Tropical Storm "Raymond" formed at 15:00 UTC on November 15, 2019, off the coast of western Mexico as the 19 named storm of the 2019 Pacific hurricane season. While there are currently no coastal watches or warnings in effect, interests in the southern Baja California peninsula should monitor the progress of Raymond.
At 09:00 UTC on November 16, its center was located about 805 km (500 miles) of the southern tip of Baja California. Raymond's maximum sustained winds were 85 km/h (50 mph). The storm is moving NNW at 15 km/h (9 mph) with minimum central pressure of 1 002 hPa.
Tropical Storm "Raymond" at 20:10 UTC on November 15, 2019. Credit: NOAA/GOES-East
"Raymond jogged west-northwestward overnight, but it is expected to resume a motion toward the north-northwest near 15 km/h (9 mph). A turn to the north is expected later today, and a northward to north-northeastward motion should then continue through Sunday night," NWS forecaster Brown noted.
On the forecast track, the center of Raymond is expected to be near the southern tip of the Baja California peninsula late Sunday or early Monday, November 18.
Weakening is forecast to begin Saturday night and continue through Monday. Raymond is forecast to weaken to a tropical depression when it nears the southern tip of the Baja California peninsula late Sunday and should degenerate into a remnant low on Monday.

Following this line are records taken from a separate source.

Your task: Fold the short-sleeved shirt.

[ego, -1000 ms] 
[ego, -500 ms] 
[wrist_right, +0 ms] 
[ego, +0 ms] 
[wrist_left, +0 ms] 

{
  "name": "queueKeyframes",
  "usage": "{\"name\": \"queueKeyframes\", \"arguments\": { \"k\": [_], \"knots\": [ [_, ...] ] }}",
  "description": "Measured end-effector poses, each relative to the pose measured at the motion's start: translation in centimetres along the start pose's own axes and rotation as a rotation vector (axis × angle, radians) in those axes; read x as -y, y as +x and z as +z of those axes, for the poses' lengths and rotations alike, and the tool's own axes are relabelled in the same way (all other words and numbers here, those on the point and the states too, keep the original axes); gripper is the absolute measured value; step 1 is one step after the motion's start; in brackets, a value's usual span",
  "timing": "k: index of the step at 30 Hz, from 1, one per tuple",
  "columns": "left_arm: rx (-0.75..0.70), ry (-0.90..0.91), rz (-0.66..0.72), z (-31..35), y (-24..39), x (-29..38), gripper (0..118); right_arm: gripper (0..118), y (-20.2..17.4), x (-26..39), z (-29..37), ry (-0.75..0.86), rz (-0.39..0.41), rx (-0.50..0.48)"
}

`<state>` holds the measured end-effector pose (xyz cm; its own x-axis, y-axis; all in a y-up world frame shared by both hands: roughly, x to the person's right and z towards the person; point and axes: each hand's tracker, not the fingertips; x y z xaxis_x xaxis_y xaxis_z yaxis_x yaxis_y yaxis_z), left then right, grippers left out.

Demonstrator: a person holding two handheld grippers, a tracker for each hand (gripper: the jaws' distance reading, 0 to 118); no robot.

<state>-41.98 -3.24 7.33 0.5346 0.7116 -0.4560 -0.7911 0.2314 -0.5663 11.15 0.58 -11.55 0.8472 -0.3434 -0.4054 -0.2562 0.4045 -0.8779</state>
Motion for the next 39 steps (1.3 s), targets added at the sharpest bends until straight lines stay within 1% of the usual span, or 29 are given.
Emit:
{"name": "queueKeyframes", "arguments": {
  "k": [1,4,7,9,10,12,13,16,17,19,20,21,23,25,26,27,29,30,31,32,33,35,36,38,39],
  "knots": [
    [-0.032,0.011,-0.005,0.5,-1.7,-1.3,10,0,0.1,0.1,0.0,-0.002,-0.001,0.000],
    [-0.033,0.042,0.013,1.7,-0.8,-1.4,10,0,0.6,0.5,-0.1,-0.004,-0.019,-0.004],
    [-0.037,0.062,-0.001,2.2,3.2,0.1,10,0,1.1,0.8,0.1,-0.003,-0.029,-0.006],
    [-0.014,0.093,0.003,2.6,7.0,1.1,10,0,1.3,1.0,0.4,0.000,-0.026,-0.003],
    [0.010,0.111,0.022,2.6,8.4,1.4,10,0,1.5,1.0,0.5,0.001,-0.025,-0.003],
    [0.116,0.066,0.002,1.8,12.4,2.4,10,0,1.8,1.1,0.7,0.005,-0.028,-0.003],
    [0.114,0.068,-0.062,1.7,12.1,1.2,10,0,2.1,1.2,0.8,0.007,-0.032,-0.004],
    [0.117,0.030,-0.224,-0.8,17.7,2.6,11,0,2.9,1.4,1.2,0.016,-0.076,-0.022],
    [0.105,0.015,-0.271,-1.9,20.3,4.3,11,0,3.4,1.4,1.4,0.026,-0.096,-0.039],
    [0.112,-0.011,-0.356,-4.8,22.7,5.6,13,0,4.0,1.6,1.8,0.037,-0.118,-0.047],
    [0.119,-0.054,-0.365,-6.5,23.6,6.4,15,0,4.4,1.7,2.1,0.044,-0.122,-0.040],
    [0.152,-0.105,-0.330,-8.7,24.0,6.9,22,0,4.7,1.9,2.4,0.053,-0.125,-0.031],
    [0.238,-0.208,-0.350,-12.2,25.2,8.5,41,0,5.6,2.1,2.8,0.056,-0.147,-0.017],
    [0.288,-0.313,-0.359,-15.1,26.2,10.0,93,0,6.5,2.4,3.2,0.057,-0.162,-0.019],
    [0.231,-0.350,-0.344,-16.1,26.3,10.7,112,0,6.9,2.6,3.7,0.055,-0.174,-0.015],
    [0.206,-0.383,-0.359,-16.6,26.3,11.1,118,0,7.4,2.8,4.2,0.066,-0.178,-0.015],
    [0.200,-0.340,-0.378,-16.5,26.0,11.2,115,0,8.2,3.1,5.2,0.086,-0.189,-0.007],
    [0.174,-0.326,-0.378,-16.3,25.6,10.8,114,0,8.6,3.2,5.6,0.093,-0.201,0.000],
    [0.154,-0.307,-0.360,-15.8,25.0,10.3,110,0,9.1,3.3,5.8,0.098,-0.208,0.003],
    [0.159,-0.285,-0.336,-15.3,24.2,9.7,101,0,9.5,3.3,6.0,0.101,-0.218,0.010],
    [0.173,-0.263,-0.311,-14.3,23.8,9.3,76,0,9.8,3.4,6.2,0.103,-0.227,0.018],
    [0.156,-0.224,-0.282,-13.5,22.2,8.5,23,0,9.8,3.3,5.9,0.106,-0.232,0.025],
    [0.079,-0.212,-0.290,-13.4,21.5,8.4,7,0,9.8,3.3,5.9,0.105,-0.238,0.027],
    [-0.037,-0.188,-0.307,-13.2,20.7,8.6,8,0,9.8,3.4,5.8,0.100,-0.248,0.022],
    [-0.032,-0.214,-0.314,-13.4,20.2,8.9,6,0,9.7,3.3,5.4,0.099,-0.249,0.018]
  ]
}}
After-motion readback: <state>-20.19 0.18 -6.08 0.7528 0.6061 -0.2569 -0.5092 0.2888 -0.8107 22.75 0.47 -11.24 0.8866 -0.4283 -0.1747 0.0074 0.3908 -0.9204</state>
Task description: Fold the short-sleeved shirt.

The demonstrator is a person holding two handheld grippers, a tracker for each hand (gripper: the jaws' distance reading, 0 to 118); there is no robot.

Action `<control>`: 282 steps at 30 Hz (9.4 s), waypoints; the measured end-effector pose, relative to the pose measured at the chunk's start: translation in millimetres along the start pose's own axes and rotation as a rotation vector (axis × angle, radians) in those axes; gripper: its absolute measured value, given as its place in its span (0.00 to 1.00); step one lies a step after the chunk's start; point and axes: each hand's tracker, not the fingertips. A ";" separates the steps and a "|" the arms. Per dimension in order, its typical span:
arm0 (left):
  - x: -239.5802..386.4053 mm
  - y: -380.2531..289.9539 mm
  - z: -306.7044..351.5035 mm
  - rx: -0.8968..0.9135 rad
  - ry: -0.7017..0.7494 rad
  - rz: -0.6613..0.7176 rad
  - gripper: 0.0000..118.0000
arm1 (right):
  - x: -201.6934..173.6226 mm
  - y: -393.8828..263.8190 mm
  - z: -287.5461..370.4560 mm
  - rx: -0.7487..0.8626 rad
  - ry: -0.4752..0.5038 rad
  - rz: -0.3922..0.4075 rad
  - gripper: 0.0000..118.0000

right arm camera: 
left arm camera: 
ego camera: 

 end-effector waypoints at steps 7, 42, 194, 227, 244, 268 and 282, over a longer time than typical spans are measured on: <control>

Tropical-storm-force winds extend outward up to 125 miles (205 km) primarily to the east of the center.
Raymond is expected to produce total rainfall accumulations of 75 - 130 mm (3 - 5 inches) across the southern portions of Baja California Sur with isolated maximum amounts of 250 mm (10 inches).
This rainfall may produce life-threatening flash floods.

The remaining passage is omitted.